School board members across the United States play a critical role in the financial oversight of school districts. After they hire school district leaders to make decisions about resource allocation ( teachers, support staff, technology, etc.), they then vote on budgets that they believe are best for kids, schools and communities. Given that approving school and school districts budgets are a huge responsibility, one would think that these officials would receive extensive training. Unfortunately, new research uncovers a shocking reality: most school boards do not undergo financial training.
Furthermore, some states that require this training, such as Kentucky, only call for “three hours of school finance training each year for local board members with three years’ experience or less.” But three hours of financial training for new board members is hardly enough time to fully equip leaders to be able to competently analyze whether schools are getting the most bang for their buck or whether kids and schools are being funded fairly.

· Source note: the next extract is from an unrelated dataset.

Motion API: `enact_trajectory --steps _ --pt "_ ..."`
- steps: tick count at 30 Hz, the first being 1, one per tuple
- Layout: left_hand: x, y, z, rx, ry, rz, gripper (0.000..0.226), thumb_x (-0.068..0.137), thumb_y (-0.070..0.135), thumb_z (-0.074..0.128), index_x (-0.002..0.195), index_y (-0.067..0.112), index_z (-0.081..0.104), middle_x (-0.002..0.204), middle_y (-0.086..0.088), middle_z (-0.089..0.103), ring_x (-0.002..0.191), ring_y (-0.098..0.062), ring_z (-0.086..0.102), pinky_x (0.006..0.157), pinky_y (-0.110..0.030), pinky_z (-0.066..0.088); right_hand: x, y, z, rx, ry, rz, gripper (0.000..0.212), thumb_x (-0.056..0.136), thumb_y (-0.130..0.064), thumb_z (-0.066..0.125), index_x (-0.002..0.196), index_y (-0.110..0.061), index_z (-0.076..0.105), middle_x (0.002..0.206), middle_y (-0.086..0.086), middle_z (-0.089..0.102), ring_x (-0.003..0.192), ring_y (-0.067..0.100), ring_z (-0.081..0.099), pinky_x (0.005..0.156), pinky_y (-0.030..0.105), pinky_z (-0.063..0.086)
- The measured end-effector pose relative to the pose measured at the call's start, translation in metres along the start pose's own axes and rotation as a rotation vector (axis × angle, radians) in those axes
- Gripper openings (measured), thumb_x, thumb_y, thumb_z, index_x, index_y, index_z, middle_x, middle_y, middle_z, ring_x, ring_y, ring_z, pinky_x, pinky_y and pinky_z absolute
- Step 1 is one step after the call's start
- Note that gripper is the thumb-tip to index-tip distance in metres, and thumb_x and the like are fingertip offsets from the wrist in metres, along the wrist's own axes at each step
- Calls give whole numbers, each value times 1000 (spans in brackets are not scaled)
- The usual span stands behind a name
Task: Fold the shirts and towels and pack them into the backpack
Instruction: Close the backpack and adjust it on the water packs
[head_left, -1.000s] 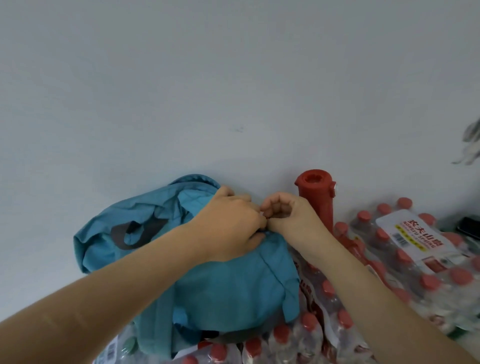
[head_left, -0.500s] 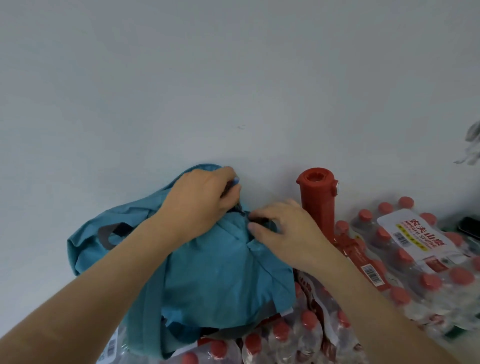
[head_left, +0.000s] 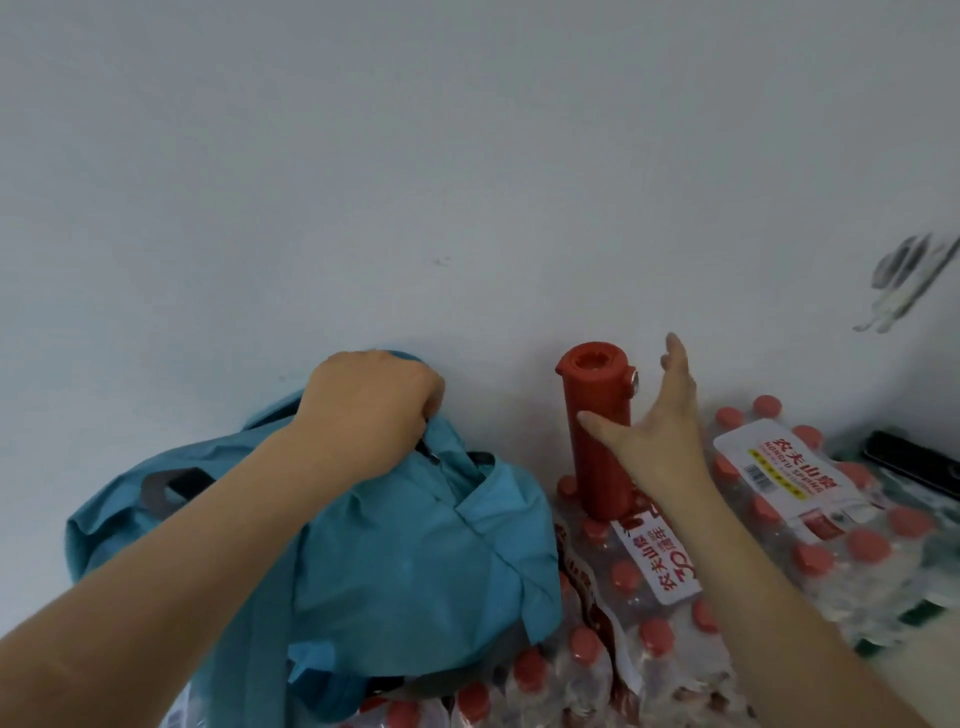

Just as we expect teachers and support staff to have a certain amount of preparation and support, we should also expect sufficient financial skill and training for school board members dealing with millions of dollars in educational funding. This training would help these decisionmakers effectively allocate resources, figure out if they’re getting a good return-on-investment for expenditures, and ensure financial sustainability.
The consequences of not training a district’s financial decision-makers can lead to a massive waste of resources.
One example of how boards could look into the best use of education funding would be professional development programs for teachers. Research says these programs “appear ineffective in supporting changes in teacher practices and student learning.” While the intent is to help teachers, and thus students, not all of these programs lead to long-term enhancement in the classroom. As such, it would be fair for school boards to identify best practices or to ask why this money isn’t going to more effective programs or even directly into the classroom.
Another example of potentially misused funds in schools can be seen in their pricey technological investments. Most educators would agree that there are perks to having technology play a role in the classroom. With that being said, spending money on educational technology isn’t always the best investment. Not only are many financial decision-makers ill-equipped to analyze whether certain technology is helping students, but their lack of knowledge about technology and the rapidly-evolving industry can lead them to buy expensive name brand products that cost much more than what is actually needed. Financial training for decision-makers could alleviate many issues regarding resource allocation in schools and lead to more productive spending.
School boards should have a better, more in-depth and diverse knowledge of individual schools they’re dealing with.
Contrary to popular belief, principals are not the all-powerful school leaders that they are portrayed as and most spending decisions are made by school district officials. The fact that principals, unlike board members, are on school grounds every day dealing directly with issues (i.e. – poor student performance, ineffective programs, personnel) means that they have a unique insight into the needs of the institution. Locking them out of the financial decision-making process of the schools they run—as most school districts currently do—ignores valuable local knowledge. It is also impossible to truly hold a principal accountable if a school board or district officials are making most of the budgetary decisions for them. In order to both capture localized knowledge and to fairly hold school-level leadership accountable, principals must have a greater say in their school’s budget. And yes, that means they should receive financial training too.
Properly training the school boards and bureaucrats who are spending hundreds of billions of dollars in education funding would improve our schools and student outcomes.